_PROVIDED RECORDS_
____________________
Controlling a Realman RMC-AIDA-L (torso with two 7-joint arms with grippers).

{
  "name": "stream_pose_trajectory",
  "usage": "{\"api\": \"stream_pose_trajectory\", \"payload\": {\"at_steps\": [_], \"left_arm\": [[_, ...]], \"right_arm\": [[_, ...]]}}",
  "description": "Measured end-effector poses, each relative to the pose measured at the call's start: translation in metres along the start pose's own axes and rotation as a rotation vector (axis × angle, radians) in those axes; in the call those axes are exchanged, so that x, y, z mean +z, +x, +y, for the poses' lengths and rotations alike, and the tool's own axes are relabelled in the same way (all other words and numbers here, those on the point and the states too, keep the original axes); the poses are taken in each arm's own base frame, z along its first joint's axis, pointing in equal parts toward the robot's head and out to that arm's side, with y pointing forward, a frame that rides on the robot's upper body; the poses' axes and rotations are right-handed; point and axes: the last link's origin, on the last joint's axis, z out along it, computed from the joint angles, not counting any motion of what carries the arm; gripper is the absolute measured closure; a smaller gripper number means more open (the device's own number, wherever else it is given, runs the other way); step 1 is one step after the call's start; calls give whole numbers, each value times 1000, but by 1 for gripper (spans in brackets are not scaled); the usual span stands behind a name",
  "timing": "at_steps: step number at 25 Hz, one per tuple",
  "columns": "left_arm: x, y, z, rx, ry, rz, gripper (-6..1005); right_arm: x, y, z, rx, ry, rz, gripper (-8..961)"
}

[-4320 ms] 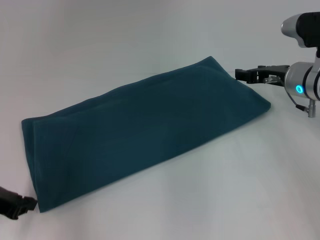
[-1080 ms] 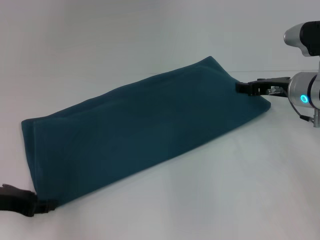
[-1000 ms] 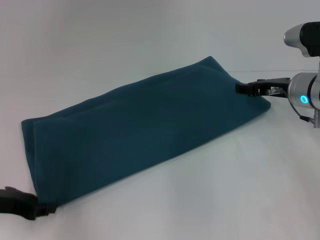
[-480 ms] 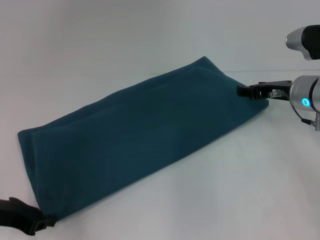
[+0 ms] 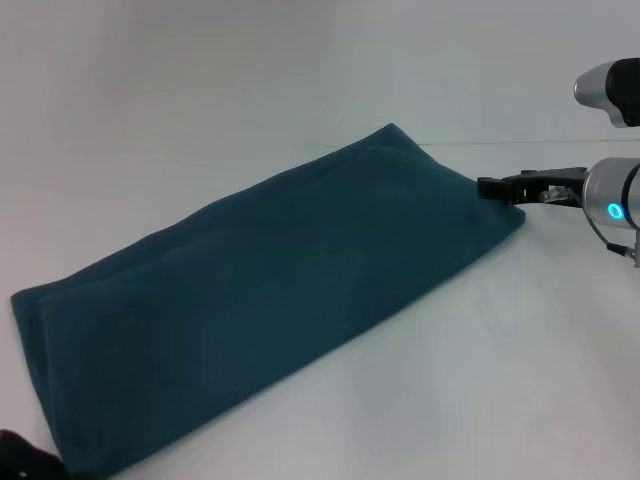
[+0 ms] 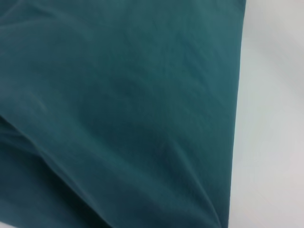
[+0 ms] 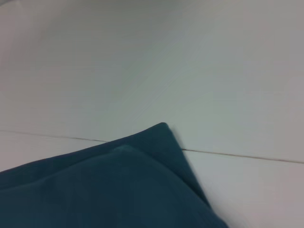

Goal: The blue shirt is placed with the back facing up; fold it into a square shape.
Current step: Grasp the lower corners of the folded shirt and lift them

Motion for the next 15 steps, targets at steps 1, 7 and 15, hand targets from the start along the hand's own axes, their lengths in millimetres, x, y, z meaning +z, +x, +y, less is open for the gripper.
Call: {"api": "stream_pose_trajectory", "payload": {"at_steps": [1,7,15], "left_arm": [[-1,-2,0,1,-2,-6,973],[-8,-6,1,-1,-4,0,974],[-9,-6,0,0,3,10,972]], "right_arm": [[0,0,0,-4,1,0,265],[2,-13,3,-25,-8,-5,265],[10,-19,0,-4,-29,63,260]]}}
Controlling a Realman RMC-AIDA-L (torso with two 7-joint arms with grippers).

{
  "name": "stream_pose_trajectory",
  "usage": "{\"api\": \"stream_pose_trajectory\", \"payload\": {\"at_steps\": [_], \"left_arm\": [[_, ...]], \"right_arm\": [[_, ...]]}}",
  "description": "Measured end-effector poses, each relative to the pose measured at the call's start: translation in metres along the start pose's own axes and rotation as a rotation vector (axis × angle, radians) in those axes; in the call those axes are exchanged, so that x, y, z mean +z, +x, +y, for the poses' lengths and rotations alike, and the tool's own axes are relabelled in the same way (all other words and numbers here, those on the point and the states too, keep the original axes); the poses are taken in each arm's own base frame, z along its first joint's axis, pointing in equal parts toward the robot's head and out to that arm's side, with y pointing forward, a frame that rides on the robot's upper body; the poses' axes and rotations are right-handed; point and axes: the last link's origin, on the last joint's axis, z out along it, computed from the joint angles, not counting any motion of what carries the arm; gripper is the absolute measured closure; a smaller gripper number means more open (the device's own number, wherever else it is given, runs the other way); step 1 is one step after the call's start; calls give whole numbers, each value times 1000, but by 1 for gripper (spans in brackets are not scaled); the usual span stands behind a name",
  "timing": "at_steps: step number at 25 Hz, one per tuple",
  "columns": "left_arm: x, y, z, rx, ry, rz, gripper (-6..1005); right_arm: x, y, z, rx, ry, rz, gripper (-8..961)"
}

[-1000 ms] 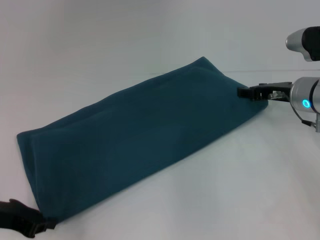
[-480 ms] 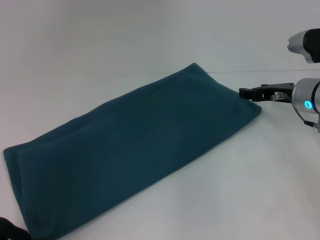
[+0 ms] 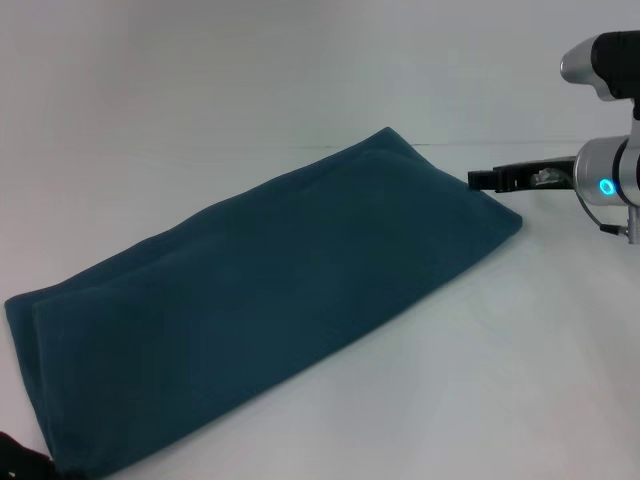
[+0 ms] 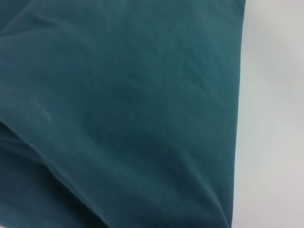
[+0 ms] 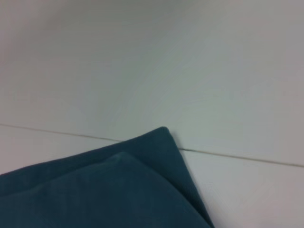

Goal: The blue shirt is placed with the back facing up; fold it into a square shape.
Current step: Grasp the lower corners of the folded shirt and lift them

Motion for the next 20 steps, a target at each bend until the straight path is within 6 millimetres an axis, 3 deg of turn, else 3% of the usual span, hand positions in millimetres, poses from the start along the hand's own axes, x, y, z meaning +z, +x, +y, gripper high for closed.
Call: {"api": "stream_pose_trajectory", "payload": {"at_steps": [20], "left_arm": [[6,3,2,12,-4,4,972]], "right_arm": [[1,23,-20,68,12,82,264]]}}
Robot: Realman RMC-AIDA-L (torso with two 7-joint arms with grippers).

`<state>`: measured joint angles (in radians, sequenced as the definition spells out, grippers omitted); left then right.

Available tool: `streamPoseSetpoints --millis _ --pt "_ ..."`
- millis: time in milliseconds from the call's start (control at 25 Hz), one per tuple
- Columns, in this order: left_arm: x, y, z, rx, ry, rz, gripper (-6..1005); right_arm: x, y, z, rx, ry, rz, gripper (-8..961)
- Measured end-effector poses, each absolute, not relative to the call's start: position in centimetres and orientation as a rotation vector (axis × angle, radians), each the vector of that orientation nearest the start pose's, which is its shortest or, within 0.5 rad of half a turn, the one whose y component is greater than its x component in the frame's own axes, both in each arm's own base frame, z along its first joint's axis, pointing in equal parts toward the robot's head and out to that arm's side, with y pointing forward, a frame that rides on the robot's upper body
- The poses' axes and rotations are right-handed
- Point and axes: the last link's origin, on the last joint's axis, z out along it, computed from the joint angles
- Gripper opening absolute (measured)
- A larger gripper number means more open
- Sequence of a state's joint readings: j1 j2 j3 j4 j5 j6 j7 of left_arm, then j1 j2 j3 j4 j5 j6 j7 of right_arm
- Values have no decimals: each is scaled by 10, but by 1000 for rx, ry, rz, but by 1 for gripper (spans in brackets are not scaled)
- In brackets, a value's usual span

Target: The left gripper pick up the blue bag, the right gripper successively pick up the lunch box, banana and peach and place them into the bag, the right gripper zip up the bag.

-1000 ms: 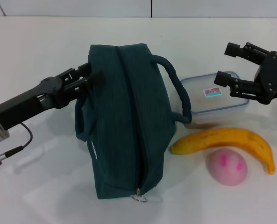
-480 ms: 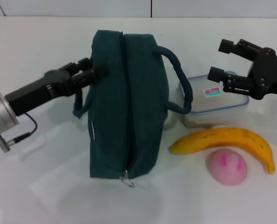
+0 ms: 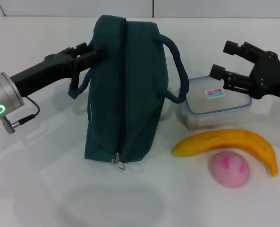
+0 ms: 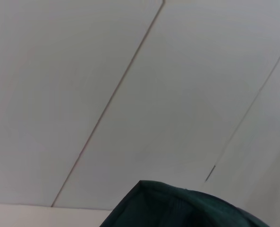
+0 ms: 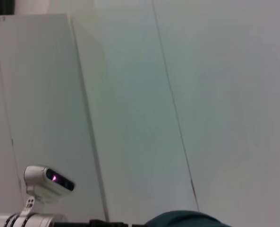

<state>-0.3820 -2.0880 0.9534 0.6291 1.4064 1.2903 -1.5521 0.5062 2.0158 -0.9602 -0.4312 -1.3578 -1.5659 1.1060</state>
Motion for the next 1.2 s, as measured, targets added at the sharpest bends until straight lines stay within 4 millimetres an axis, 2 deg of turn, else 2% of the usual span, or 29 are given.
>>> streamPoseSetpoints --millis 440,880,1000,1200 --pt "-258 346 6 -2295 -944 -1091 837 258 318 -1 -2294 541 1278 869" --pt "-254 343 5 -2346 -933 -1114 630 281 296 -23 -2126 826 1329 870" --pt "-255 342 5 -2335 -938 -1120 447 288 290 -25 -2069 896 1333 869" --pt "-253 340 5 -2355 -925 -1133 210 300 282 -23 -1958 975 1350 869"
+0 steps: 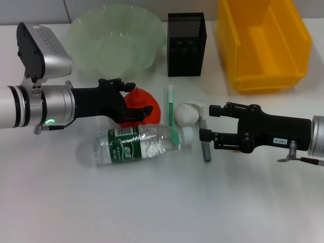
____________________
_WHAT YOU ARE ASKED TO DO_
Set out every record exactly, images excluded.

_OUTPUT FOR THIS TASK_
Controlling a Realman RMC-AIDA-L (torso with two 7-joint arms with grippers).

{
  "name": "stream_pose_trajectory",
  "usage": "{\"api\": \"stream_pose_trajectory\", \"payload\": {\"at_steps\": [_], \"left_arm\": [[_, ...]], \"right_arm\": [[_, ...]]}}",
  "description": "Measured end-effector poses, each relative to the pose measured at the call's start: translation in metres along the start pose's own axes and rotation as a rotation vector (axis × angle, radians) in those axes; in the call those axes are exchanged, so that x, y, z mean +z, +x, +y, for the poses' lengths and rotations alike, and the tool's own axes are relabelled in the same way (all other words and numbers here, those on the point and the states too, keep the original axes); the poses are taken in each arm's own base frame, z along its first joint's axis, pointing in equal parts toward the robot's head and out to that arm's side, with y pointing forward, a frame that rides on the robot's upper body; the poses' axes and rotations are right-handed; point and axes: the last link's origin, on the last joint's axis, z out along it, computed from the joint angles, not counting any motion of what carries the arm; gripper is the absolute measured closure; a smaller gripper number means more open (the device's own number, wherever else it is given, runs the other way); step 1 is one step after the call's start; calls give whole numbers, each value times 1000, but by 1 for gripper (spans in brackets are not scaled); the usual span stands behind a name",
  "timing": "at_steps: step number at 25 Hz, one per tuple",
  "columns": "left_arm: x, y, z, rx, ry, rz, gripper (-6..1005); right_arm: x, y, z, rx, ry, rz, gripper (-8..961)"
}

[-4320 ms] 
[-1080 ms] 
[-1000 ms] 
[-480 ms] 
[+0 ms] 
[+0 ms] 
[+0 ms] 

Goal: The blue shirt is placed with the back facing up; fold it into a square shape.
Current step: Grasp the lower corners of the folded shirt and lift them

Motion for the next 15 steps, targets at steps 1, 7 and 15, hand targets from the start along the hand's own axes, their lengths in millimetres, x, y, z meaning +z, +x, +y, less is open for the gripper.
Call: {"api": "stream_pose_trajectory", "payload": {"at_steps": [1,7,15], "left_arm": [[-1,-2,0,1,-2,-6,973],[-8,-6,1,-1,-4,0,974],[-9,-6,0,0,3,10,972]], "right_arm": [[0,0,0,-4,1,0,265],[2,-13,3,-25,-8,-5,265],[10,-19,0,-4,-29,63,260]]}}
Controlling a Realman RMC-AIDA-L (torso with two 7-joint arms with grippers).

{
  "name": "stream_pose_trajectory",
  "usage": "{\"api\": \"stream_pose_trajectory\", \"payload\": {\"at_steps\": [_], \"left_arm\": [[_, ...]], \"right_arm\": [[_, ...]]}}",
  "description": "Measured end-effector poses, each relative to the pose measured at the call's start: translation in metres along the start pose's own axes and rotation as a rotation vector (axis × angle, radians) in those axes; in the call those axes are exchanged, so that x, y, z mean +z, +x, +y, for the poses' lengths and rotations alike, and the tool's own axes are relabelled in the same way (all other words and numbers here, those on the point and the states too, keep the original axes); the poses are taken in each arm's own base frame, z along its first joint's axis, pointing in equal parts toward the robot's head and out to that arm's side, with y pointing forward, a frame that rides on the robot's upper body; the poses' axes and rotations are right-handed; point and axes: the last link's origin, on the last joint's axis, z out along it, computed from the joint angles, not counting any motion of what carries the arm; gripper is the absolute measured closure; a smaller gripper number means more open (the device's own number, wherever else it is given, runs the other way); step 1 is one step after the call's start; calls give whole numbers, each value times 1000, but by 1 for gripper (spans in brackets are not scaled); the usual span stands behind a name",
  "timing": "at_steps: step number at 25 Hz, one per tuple",
  "columns": "left_arm: x, y, z, rx, ry, rz, gripper (-6..1005); right_arm: x, y, z, rx, ry, rz, gripper (-8..961)"
}

[-1000 ms] 
[-480 ms] 
[+0 ms] 
[+0 ms] 
[+0 ms] 

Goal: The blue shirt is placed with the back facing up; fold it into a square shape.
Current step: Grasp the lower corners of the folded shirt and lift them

Motion for the next 20 steps, a target at each bend until the straight path is within 6 millimetres an axis, 3 deg of turn, else 3% of the usual span, hand positions in millimetres, poses from the start along the hand's own axes, x, y, z meaning +z, +x, +y, gripper high for closed.
Call: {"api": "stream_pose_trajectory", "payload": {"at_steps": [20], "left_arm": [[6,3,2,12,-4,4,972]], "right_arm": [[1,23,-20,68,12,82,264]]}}
Robot: Realman RMC-AIDA-L (torso with two 7-joint arms with grippers).

`<state>`: measured joint angles (in radians, sequenced as the definition spells out, grippers omitted); left then right.

Available tool: `streamPoseSetpoints --millis _ --pt "_ ..."`
- millis: time in milliseconds from the call's start (control at 25 Hz), one per tuple
- Columns, in this order: left_arm: x, y, z, rx, ry, rz, gripper (-6..1005); right_arm: x, y, z, rx, ry, rz, gripper (-8..961)
- Measured end-effector poses, each absolute, not relative to the call's start: position in centimetres and orientation as a rotation vector (axis × angle, radians), each the vector of that orientation nearest the start pose's, which is its shortest or, within 0.5 rad of half a turn, the one whose y component is greater than its x component in the frame's own axes, both in each arm's own base frame, z along its first joint's axis, pointing in equal parts toward the robot's head and out to that arm's side, with y pointing forward, a frame that rides on the robot's upper body
- The poses' axes and rotations are right-handed
- Point and axes: the last link's origin, on the last joint's axis, z out along it, computed from the joint angles
- Gripper opening absolute (measured)
- A larger gripper number means more open
- Sequence of a state's joint readings: j1 j2 j3 j4 j5 j6 j7 of left_arm, then j1 j2 j3 j4 j5 j6 j7 of right_arm
- Values have no decimals: each is scaled by 10, but by 1000 for rx, ry, rz, but by 1 for gripper (spans in brackets are not scaled)
- In brackets, a value's usual span

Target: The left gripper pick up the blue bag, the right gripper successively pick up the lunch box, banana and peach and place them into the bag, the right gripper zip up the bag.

-1000 ms: 
-480 ms: 
+0 ms: 
+0 ms: 
+0 ms: 

<state>-0.3820 -2.0880 0.9534 0.6291 1.4064 1.2903 -1.5521 0.5062 2.0158 -0.9602 -0.4312 -1.3578 -1.5659 1.1060</state>
Motion for the next 1.2 s, as measured, targets added at the sharpest bends until straight lines stay within 4 millimetres an axis, 2 deg of turn, else 2% of the usual span, or 29 are given.
>>> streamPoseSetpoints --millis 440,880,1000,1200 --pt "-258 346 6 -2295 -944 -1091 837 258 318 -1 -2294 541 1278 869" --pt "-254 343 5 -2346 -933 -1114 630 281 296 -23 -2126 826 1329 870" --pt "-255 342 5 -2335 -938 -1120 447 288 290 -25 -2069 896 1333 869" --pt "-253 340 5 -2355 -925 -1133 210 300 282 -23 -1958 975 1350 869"
+0 steps: 

The output is now finished.